START RECORDED INFORMATION

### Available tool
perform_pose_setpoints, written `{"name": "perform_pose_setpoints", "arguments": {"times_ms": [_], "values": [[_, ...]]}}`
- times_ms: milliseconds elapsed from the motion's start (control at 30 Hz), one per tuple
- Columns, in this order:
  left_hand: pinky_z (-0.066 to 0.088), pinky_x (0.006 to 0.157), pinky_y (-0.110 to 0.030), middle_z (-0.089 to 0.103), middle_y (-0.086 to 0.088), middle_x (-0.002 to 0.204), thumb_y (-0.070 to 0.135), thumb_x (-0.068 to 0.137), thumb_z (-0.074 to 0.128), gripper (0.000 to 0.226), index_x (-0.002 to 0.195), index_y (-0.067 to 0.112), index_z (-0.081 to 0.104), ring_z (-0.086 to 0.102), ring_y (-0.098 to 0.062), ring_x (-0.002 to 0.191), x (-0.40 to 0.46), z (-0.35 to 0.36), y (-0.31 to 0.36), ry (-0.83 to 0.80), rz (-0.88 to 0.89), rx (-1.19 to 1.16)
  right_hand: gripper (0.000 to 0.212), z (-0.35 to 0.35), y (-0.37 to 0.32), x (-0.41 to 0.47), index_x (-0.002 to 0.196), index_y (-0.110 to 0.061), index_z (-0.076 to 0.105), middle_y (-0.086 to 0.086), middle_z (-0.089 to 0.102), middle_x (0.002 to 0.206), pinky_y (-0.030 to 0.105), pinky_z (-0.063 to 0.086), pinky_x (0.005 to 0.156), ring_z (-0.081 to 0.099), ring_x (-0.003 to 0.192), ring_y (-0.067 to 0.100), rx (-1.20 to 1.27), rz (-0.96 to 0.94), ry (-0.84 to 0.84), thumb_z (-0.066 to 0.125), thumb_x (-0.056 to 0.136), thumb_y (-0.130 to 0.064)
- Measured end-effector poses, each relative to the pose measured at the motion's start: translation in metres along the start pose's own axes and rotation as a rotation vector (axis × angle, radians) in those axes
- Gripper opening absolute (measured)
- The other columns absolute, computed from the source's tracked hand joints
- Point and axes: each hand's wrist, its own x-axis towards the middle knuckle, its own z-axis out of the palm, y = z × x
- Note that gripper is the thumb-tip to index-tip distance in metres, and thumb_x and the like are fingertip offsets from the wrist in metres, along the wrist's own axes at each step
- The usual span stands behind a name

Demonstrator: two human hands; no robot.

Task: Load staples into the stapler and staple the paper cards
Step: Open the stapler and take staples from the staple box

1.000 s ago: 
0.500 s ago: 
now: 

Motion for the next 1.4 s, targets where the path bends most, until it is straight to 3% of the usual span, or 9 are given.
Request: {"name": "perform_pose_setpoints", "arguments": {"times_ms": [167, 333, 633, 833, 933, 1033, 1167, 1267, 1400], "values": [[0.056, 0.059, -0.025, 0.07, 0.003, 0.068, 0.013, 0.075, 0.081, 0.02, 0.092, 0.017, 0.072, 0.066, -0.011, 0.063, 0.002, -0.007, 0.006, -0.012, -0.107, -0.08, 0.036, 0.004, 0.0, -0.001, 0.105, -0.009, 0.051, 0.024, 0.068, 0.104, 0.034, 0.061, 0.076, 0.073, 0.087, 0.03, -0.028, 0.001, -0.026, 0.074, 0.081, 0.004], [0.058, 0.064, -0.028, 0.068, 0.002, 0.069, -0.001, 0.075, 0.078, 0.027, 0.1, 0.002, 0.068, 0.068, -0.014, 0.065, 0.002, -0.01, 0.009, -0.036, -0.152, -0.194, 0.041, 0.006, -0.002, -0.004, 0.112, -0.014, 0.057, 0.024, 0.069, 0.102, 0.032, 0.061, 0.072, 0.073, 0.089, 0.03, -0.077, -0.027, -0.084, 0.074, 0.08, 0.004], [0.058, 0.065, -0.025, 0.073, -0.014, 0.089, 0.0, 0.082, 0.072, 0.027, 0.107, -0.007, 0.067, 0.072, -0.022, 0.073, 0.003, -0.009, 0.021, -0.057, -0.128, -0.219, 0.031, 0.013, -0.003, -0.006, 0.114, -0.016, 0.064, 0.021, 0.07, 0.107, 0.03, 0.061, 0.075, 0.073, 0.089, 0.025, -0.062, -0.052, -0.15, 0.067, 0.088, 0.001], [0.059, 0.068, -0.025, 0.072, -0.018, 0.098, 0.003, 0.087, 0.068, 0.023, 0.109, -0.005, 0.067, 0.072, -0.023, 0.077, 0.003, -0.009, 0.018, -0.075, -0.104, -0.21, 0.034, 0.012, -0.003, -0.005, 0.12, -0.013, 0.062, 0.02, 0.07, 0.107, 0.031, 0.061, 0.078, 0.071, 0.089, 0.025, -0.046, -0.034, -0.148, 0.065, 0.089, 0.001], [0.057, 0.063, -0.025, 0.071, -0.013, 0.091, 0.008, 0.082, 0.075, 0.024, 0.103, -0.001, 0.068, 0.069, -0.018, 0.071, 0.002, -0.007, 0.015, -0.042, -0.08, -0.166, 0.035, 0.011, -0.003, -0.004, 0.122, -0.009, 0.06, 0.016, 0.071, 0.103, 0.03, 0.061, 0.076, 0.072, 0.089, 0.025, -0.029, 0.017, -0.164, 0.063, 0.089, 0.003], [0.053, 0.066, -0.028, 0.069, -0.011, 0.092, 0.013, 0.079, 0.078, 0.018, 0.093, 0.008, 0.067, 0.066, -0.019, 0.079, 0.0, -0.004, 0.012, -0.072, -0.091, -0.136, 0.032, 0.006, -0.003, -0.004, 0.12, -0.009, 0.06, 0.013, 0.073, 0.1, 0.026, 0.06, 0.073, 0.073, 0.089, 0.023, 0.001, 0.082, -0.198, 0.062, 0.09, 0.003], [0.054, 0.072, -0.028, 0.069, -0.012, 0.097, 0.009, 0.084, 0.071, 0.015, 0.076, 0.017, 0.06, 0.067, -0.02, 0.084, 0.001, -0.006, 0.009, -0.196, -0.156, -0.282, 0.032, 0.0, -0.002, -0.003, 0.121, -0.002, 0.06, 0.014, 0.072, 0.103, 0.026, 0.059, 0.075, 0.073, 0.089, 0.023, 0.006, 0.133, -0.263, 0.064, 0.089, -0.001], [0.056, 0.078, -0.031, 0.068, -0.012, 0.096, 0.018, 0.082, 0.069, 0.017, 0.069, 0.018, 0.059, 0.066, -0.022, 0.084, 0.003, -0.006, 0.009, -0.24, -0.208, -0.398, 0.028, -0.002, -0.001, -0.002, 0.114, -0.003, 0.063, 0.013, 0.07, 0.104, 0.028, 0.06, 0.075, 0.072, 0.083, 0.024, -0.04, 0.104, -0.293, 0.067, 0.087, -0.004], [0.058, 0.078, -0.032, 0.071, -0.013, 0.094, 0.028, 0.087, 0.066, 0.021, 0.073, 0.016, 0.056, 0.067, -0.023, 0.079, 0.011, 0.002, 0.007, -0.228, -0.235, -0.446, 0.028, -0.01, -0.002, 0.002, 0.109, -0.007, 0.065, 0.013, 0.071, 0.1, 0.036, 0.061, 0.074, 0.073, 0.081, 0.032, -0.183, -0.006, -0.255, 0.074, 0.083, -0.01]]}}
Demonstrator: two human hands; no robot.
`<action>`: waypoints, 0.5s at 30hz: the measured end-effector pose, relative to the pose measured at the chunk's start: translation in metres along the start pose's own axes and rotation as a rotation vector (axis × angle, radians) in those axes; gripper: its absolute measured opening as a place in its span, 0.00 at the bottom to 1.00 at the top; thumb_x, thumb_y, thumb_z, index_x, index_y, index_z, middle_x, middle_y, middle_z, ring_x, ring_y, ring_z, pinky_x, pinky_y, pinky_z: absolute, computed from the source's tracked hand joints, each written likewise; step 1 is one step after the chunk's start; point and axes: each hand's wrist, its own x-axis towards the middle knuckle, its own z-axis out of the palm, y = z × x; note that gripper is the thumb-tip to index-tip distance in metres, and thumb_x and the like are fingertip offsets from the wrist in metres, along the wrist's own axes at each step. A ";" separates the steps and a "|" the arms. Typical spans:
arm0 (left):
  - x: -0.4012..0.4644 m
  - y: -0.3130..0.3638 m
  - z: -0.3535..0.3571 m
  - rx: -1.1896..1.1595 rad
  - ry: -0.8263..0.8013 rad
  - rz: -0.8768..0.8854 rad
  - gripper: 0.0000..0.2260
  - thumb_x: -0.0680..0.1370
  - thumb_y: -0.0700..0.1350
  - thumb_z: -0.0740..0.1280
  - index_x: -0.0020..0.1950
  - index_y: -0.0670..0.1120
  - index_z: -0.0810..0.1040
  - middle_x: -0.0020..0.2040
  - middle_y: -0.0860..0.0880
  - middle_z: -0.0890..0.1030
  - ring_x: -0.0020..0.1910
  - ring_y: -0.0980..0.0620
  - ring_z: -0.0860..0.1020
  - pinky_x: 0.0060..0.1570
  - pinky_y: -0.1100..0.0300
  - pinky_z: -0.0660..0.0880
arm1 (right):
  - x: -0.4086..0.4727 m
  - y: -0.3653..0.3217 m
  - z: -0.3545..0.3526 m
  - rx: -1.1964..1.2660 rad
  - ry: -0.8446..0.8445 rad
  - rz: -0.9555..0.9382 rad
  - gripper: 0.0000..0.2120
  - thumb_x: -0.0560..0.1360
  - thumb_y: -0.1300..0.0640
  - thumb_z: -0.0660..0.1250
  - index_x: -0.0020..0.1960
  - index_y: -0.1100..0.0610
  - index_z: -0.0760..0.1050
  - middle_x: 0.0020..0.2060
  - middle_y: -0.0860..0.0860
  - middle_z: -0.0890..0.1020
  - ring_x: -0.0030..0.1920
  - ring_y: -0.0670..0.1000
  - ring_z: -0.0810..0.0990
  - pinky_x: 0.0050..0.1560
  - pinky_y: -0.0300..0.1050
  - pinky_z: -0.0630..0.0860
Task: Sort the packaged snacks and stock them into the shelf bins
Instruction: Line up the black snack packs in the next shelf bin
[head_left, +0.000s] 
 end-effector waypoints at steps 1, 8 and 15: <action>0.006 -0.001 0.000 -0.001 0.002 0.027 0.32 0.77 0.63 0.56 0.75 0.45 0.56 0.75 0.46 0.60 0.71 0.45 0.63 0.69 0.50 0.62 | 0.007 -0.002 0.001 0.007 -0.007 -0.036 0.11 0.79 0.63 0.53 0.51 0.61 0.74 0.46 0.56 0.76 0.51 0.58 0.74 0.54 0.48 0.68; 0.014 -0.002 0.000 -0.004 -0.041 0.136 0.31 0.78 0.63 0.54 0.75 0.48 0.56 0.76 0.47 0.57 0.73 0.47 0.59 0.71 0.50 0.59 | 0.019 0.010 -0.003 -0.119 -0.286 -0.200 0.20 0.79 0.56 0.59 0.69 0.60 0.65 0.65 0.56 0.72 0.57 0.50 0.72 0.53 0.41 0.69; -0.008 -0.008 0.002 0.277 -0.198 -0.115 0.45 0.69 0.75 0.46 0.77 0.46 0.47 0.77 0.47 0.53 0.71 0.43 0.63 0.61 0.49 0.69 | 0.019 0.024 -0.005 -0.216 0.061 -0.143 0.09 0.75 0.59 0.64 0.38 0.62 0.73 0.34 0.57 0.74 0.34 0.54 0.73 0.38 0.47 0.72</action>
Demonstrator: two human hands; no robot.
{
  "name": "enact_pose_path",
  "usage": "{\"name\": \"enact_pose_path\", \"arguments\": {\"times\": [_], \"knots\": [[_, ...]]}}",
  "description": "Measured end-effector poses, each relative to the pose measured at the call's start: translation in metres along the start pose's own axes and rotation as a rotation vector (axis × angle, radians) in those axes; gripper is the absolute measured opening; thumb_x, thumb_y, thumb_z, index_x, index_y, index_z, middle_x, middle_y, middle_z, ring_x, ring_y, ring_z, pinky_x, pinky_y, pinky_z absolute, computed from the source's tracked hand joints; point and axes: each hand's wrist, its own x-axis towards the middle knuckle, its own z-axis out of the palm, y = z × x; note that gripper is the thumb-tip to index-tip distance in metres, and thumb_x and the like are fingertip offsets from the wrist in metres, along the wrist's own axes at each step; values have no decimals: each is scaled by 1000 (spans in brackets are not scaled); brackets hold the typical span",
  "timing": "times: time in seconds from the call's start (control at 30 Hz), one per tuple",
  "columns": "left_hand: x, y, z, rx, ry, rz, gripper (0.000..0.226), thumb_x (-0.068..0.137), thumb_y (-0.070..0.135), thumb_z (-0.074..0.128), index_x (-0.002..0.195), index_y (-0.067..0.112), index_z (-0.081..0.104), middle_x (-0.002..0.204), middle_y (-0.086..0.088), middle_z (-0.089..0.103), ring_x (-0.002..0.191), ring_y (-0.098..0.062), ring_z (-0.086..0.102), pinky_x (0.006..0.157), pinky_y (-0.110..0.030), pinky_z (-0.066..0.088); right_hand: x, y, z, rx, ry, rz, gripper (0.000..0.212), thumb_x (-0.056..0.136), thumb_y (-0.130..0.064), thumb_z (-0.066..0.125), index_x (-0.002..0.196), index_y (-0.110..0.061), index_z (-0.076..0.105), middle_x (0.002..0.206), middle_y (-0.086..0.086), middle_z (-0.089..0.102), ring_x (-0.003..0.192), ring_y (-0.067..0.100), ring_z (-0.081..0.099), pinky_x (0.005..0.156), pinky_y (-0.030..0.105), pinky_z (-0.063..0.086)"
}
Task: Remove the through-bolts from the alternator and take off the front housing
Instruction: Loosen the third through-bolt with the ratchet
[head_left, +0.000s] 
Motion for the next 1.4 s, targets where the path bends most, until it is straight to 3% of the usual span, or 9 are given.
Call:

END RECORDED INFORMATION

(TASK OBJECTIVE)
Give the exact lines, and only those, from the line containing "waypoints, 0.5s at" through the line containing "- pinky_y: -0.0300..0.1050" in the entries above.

(RESPONSE)
`<action>`: waypoints, 0.5s at 30hz: the measured end-effector pose, relative to the pose measured at the chunk's start: translation in metres along the start pose's own axes and rotation as a rotation vector (axis × angle, radians) in those axes; gripper: its absolute measured opening as a place in its span, 0.00 at the bottom to 1.00 at the top; thumb_x, thumb_y, thumb_z, index_x, index_y, index_z, middle_x, middle_y, middle_z, ring_x, ring_y, ring_z, pinky_x, pinky_y, pinky_z: absolute, computed from the source's tracked hand joints, each written likewise; step 1 is one step after the chunk's start; point and axes: each hand's wrist, its own x-axis towards the middle knuckle, its own z-axis out of the palm, y = z × x; note that gripper is the thumb-tip to index-tip distance in metres, and thumb_x and the like are fingertip offsets from the wrist in metres, along the wrist's own axes at each step. A ";" separates the steps and a "|" the arms. Typical spans:
arm0 (left):
  - x: -0.4012..0.4644 m
  - y: -0.3130..0.3638 m
  - z: -0.3535..0.3571 m
  - rx: -1.1896..1.1595 rad
  - ry: -0.8263..0.8013 rad
  - rz: -0.8768..0.8854 rad
  - gripper: 0.0000..0.2260
  - thumb_x: -0.0680..0.1370
  - thumb_y: -0.0700..0.1350
  - thumb_z: -0.0740..0.1280
  - index_x: -0.0020..0.1950
  - index_y: -0.0670..0.1120
  - index_z: -0.0810..0.1040
  - middle_x: -0.0020..0.2040
  - middle_y: -0.0860..0.0880
  - middle_z: -0.0890..0.1030
  - ring_x: -0.0020..0.1910
  - ring_y: -0.0980..0.0620
  - ring_z: -0.0860..0.1020
  - pinky_x: 0.0060..0.1570
  - pinky_y: -0.1100..0.0300
  - pinky_z: -0.0660..0.0880
arm1 (right):
  - x: -0.4086..0.4727 m
  - y: -0.3653..0.3217 m
  - z: -0.3545..0.3526 m
  - rx: -1.1964..1.2660 rad
  - ry: -0.8446..0.8445 rad
  - rz: -0.9555..0.9382 rad
  - gripper: 0.0000..0.2120
  - thumb_x: -0.0560..0.1360
  - thumb_y: -0.1300..0.0640
  - thumb_z: -0.0660..0.1250
  - index_x: -0.0020..0.1960
  - index_y: -0.1100..0.0610
  - index_z: -0.0760..0.1050
  - middle_x: 0.0020..0.2060
  - middle_y: -0.0860..0.0860
  - middle_z: -0.0890..0.1020
  - ring_x: -0.0030..0.1920
  - ring_y: -0.0670..0.1000
  - ring_z: -0.0810..0.0990
  - pinky_x: 0.0050..0.1560
  - pinky_y: -0.0300..0.1050

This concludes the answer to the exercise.